How to Iterate Through Rows in Pandas

I’ve often found myself needing to process data row by row. While Pandas is designed for vectorization, there are times when a custom logic requires a manual loop.

In this tutorial, I will show you exactly how to iterate through rows in a Pandas DataFrame. I’ll share the methods I use daily and point out which ones are the fastest for your data projects.

This Tutorial Covers:

Why You Might Need to Iterate Through Rows

Most of the time, I try to avoid loops in Python because they can be slow. However, if you are calling an external API for each row or performing complex conditional logic, a loop is often necessary.

In the examples below, we will use a dataset representing real estate listings across different US states like New York, California, and Texas.

Method 1: Use the iterrows() Function

The iterrows() method is perhaps the most common way to loop.

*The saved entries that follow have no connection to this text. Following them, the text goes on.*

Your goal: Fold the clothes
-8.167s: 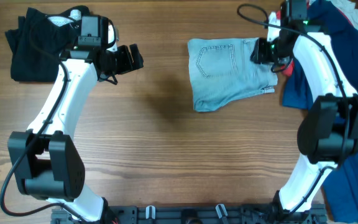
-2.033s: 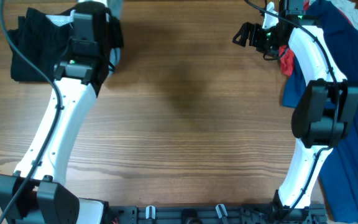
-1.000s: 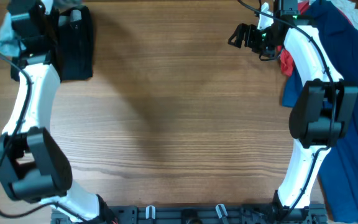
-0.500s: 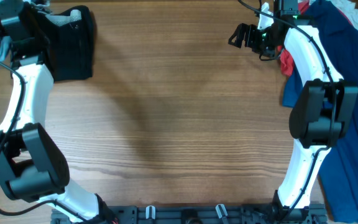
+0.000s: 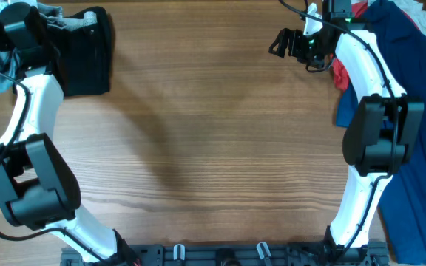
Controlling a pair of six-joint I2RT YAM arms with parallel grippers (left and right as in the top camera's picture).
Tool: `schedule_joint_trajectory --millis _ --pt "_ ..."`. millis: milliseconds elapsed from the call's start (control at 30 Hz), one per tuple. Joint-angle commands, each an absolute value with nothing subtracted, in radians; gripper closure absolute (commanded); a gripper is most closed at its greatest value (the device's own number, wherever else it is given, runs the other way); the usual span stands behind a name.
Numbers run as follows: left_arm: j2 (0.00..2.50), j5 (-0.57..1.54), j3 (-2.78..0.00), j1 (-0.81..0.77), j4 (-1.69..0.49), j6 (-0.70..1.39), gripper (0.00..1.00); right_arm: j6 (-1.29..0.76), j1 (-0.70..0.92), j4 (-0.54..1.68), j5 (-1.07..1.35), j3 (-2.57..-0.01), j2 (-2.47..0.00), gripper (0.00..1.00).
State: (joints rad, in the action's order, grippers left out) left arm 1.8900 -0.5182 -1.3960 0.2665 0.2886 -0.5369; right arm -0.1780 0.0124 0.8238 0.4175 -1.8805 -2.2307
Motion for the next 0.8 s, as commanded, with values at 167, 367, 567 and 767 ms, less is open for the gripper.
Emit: schedule_joint_trajectory --millis 167,367,567,767 --pt "1.902 -0.458 -1.423 0.308 0.365 -0.407 0.96 -0.160 0.017 0.831 0.407 -1.900 -2.201 0.01" --pt "1.960 -0.419 -1.423 0.270 0.337 -0.358 0.96 -0.161 0.022 0.830 0.419 -1.900 -2.201 0.02" --pt "1.960 -0.390 -1.423 0.175 0.216 -0.355 0.92 -0.167 0.033 0.830 0.420 -1.900 -2.201 0.02" --pt "1.960 -0.040 -1.423 0.062 -0.195 -0.192 0.00 -0.167 0.042 0.816 0.427 -1.900 -2.201 0.02"
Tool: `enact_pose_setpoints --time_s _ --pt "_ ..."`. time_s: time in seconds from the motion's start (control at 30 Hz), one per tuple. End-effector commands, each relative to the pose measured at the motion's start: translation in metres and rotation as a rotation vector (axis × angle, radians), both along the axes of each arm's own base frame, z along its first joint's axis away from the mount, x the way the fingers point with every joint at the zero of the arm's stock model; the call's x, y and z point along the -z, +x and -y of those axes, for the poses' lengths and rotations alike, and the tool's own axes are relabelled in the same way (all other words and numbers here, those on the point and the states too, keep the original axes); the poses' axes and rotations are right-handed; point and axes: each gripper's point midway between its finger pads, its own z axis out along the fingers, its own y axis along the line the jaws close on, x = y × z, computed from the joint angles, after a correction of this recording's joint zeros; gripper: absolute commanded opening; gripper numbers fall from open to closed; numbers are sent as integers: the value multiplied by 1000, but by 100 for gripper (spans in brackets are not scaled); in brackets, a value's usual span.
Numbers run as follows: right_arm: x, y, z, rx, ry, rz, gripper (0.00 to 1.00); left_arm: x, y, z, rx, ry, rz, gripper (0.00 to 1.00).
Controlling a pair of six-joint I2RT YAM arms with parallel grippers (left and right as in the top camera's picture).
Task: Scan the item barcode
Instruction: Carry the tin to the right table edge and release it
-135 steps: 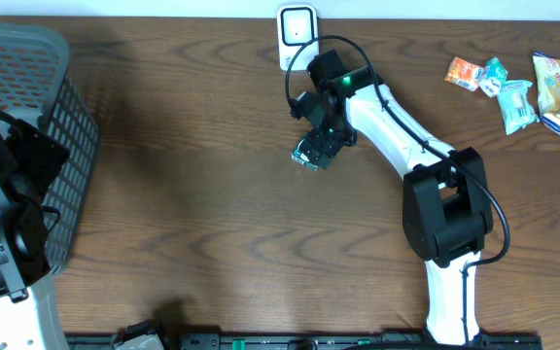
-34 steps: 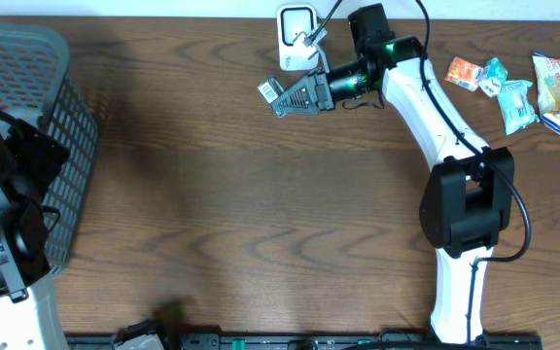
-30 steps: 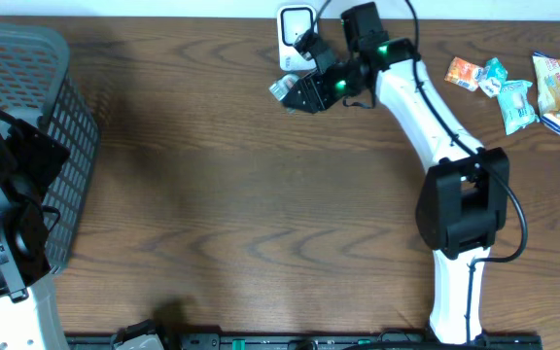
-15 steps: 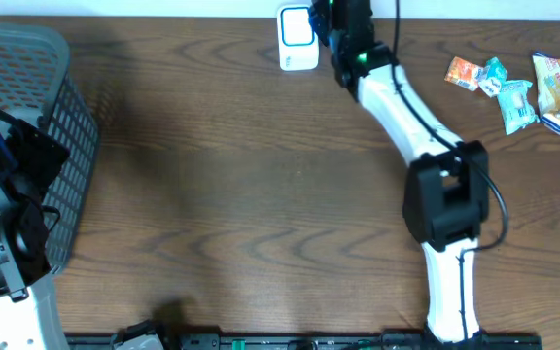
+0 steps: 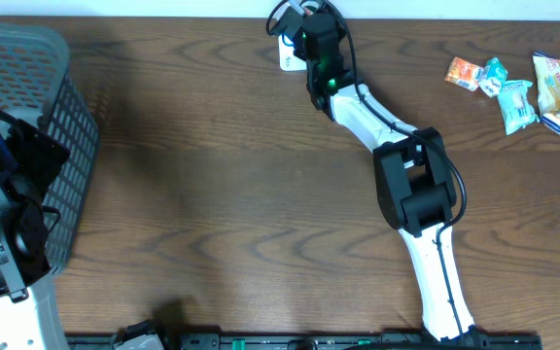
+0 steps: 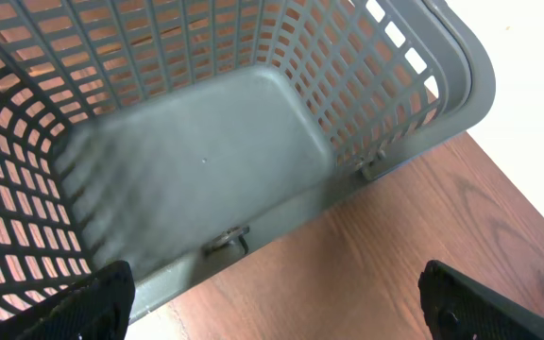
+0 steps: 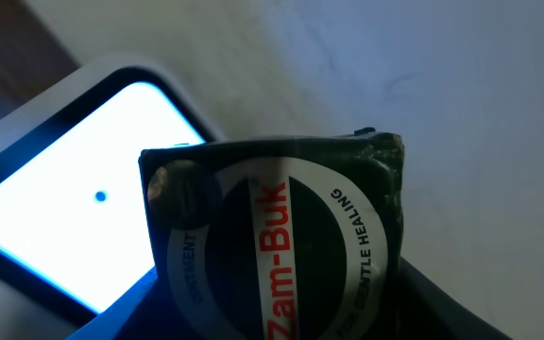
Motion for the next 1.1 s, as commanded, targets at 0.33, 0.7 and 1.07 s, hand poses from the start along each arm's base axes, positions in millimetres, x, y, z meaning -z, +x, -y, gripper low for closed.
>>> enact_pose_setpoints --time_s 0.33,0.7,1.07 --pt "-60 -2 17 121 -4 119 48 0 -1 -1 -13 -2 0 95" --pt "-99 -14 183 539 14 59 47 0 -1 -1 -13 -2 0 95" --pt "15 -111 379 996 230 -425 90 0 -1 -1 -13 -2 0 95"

It returns an iterator yielding the index and the row data as a Series.

In my experience, this is the most readable method for beginners, although it isn’t the fastest for massive datasets.

import pandas as pd

# Creating a dataset of US Real Estate listings
data = {
    'City': ['New York', 'Los Angeles', 'Chicago', 'Houston', 'Phoenix'],
    'State': ['NY', 'CA', 'IL', 'TX', 'AZ'],
    'Avg_Price': [850000, 950000, 310000, 280000, 420000],
    'Tax_Rate': [0.012, 0.008, 0.021, 0.019, 0.006]
}

df = pd.DataFrame(data)

# Iterating using iterrows
for index, row in df.iterrows():
    projected_tax = row['Avg_Price'] * row['Tax_Rate']
    print(f"Index: {index} | City: {row['City']} | Estimated Property Tax: ${projected_tax:,.2f}")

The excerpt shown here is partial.